Simulation studies on the co-production of syngas and activated carbon from waste tyre gasification using different reactor configurations

Abstract

• Waste tyre gasification was evaluated in three different reactor configurations. • Fluidized bed, fixed bed and rotary kiln reactors were evaluated. • Fixed bed reactor was the most suitable reactor configuration for syngas production. • Fluidized bed reactor was the most suitable for activated carbon production. • Coproduction of syngas and activated carbon was most suitable in fluidized reactor. Gasification is one of the most efficient thermo-chemical conversion processes for transforming waste tyres into syngas and high-valued solid carbon products such as activated carbon (AC). This study evaluated the co-production of syngas and AC in three reactor configurations: fluidized bed, fixed bed, and rotary kiln at the systems level. A single-stage steam gasification and char activation process was simulated using Aspen Plus V10 software. The effects of gasification parameters such as equivalence ratio (ER) and steam-to-fuel ratio (SFR) were investigated and compared. The best conditions for the co-production of syngas and AC in the reactors were evaluated and compared.
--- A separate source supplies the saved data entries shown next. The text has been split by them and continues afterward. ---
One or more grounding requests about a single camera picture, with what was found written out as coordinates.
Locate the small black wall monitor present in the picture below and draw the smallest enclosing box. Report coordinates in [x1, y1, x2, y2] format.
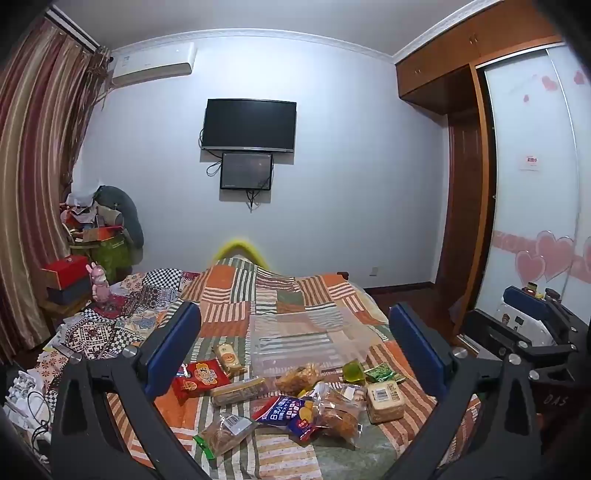
[220, 152, 274, 191]

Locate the wooden wardrobe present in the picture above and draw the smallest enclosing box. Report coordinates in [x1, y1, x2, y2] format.
[396, 13, 568, 315]

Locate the grey garment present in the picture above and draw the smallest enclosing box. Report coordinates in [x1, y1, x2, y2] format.
[95, 185, 145, 265]

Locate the green patterned snack packet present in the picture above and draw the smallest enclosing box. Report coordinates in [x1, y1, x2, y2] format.
[363, 363, 406, 385]

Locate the pink plush toy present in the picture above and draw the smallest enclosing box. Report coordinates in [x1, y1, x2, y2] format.
[87, 261, 112, 304]

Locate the clear plastic box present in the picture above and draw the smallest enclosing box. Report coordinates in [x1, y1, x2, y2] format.
[248, 306, 371, 371]

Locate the white heart-print sliding door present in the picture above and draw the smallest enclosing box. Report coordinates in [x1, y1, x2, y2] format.
[478, 44, 591, 324]

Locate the green jelly packet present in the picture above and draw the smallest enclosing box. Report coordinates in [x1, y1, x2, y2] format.
[342, 359, 368, 384]

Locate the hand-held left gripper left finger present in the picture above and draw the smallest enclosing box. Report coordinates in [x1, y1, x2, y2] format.
[50, 300, 218, 480]

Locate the white yellow snack mix bag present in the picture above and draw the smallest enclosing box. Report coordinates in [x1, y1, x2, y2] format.
[275, 363, 324, 397]

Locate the checkered patchwork blanket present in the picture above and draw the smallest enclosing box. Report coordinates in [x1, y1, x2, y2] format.
[44, 267, 204, 370]

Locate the red box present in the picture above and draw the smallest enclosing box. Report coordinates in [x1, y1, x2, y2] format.
[41, 256, 91, 291]

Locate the white air conditioner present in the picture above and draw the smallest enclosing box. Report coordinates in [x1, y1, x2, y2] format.
[110, 42, 197, 86]

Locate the brown cake packet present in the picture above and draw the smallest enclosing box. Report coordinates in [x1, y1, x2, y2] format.
[198, 412, 257, 458]

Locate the yellow foam tube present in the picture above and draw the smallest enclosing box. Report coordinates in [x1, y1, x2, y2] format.
[213, 238, 269, 269]

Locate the clear bag of brown bread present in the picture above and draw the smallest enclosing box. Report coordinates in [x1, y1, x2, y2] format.
[300, 382, 366, 447]

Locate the red snack bag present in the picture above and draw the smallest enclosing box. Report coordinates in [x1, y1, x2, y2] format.
[172, 359, 232, 406]

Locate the long clear cracker packet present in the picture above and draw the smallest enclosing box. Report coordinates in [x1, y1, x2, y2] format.
[210, 377, 269, 407]

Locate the green patterned box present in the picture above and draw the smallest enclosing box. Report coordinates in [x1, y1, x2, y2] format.
[69, 234, 133, 283]

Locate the small golden bread packet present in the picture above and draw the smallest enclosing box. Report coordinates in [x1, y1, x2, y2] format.
[213, 342, 248, 376]

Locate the dark flat box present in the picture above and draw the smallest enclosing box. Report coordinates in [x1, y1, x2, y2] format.
[46, 277, 94, 306]

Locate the pile of clothes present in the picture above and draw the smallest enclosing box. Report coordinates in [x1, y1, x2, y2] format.
[59, 190, 101, 234]

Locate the large black wall television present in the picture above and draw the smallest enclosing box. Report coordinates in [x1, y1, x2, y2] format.
[202, 98, 297, 153]

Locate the beige bread package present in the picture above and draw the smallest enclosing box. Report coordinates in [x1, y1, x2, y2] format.
[366, 381, 407, 425]

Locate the green clip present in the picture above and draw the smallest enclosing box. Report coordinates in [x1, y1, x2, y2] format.
[193, 434, 217, 467]

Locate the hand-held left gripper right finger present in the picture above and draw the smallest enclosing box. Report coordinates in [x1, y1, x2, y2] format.
[383, 302, 542, 480]

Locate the blue snack bag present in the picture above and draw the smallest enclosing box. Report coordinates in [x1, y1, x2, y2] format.
[252, 395, 320, 445]

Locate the white power strip with cables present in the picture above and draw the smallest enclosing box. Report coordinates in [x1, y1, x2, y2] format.
[4, 364, 55, 464]

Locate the striped brown curtain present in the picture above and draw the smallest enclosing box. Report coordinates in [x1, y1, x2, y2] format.
[0, 14, 112, 361]

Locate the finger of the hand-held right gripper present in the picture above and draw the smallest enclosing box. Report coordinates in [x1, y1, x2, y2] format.
[502, 285, 578, 346]
[462, 309, 578, 372]

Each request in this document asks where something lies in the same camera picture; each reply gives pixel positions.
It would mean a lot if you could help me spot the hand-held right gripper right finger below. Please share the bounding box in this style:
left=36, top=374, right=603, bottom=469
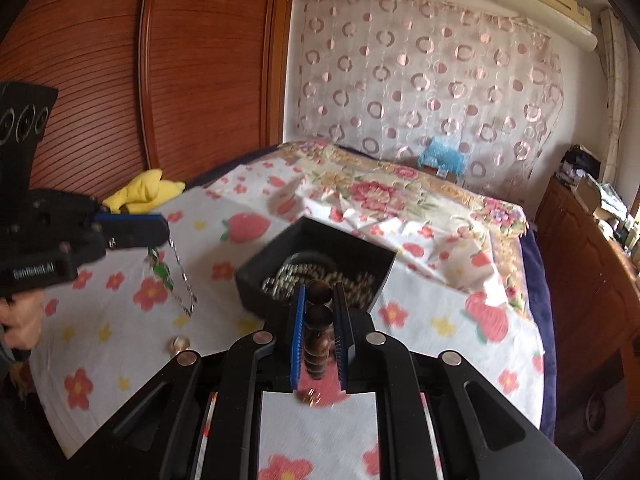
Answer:
left=333, top=282, right=572, bottom=480

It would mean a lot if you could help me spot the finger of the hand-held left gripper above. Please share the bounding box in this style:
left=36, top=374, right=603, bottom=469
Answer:
left=93, top=210, right=165, bottom=224
left=101, top=219, right=169, bottom=253

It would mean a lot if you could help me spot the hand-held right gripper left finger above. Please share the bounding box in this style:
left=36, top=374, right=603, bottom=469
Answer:
left=65, top=283, right=308, bottom=480

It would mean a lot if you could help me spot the brown wooden bead bracelet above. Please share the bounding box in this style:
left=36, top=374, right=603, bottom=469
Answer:
left=299, top=280, right=335, bottom=406

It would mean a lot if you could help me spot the pearl necklace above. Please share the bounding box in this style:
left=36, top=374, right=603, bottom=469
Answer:
left=261, top=255, right=377, bottom=307

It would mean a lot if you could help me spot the silver chain necklace green pendant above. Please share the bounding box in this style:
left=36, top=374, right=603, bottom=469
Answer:
left=146, top=235, right=199, bottom=317

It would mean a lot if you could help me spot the black square box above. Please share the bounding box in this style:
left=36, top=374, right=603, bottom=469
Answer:
left=235, top=217, right=399, bottom=319

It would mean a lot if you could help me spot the person's left hand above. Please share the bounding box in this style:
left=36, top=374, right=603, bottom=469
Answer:
left=0, top=290, right=47, bottom=352

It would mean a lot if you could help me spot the yellow plush toy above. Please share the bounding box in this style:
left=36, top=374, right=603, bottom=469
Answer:
left=102, top=169, right=187, bottom=214

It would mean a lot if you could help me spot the white strawberry print sheet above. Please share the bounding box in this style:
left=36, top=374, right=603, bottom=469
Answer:
left=30, top=159, right=547, bottom=480

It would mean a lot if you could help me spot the wooden slatted wardrobe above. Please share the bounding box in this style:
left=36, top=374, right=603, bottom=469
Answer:
left=0, top=0, right=297, bottom=202

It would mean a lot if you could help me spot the floral quilt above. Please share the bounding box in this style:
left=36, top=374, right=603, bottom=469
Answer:
left=272, top=140, right=532, bottom=322

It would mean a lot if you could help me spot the dark blue bed sheet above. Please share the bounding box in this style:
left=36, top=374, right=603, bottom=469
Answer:
left=519, top=232, right=559, bottom=442

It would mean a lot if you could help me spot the blue plastic bag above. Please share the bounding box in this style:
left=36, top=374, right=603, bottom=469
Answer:
left=417, top=136, right=469, bottom=177

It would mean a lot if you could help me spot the long wooden cabinet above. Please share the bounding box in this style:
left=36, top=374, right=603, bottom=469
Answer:
left=535, top=175, right=640, bottom=442

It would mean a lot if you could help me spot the open cardboard box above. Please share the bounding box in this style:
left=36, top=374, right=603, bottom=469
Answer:
left=575, top=177, right=609, bottom=214

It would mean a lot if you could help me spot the pile of dark clothes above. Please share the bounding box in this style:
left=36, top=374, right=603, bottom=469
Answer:
left=560, top=145, right=602, bottom=187

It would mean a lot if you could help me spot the beige window curtain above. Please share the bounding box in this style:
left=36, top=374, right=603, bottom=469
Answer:
left=599, top=7, right=634, bottom=187

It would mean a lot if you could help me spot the white air conditioner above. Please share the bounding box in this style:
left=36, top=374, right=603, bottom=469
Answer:
left=497, top=0, right=600, bottom=52

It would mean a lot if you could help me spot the pink circle patterned wall cloth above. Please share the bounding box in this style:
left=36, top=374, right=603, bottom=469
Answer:
left=292, top=0, right=564, bottom=197
Brunauer-Emmett-Teller (BET) computational analysis was used to predict the surface area of the AC. The fluidized bed gasifier has the potential to produce syngas with a low heating value (LHV) of 6.67 MJ/Nm 3 , cold gas efficiency (CGE) of 82.4% LHV , AC with BET surface area of 698.63 m 2 /g and a carbon conversion ratio (CCR) of 92.5%, the fixed bed gasifier has a syngas LHV of 6.25 MJ/Nm 3 , CGE of 85.9% LHV , AC with BET surface area of 432.51 m 2 /g and CCR of 97.3% and the rotary kiln gasifier has a syngas LHV of 5.96 MJ/Nm 3 , CGE of 74% LHV , AC with BET surface area of 661.73 m 2 /g and CCR of 93%.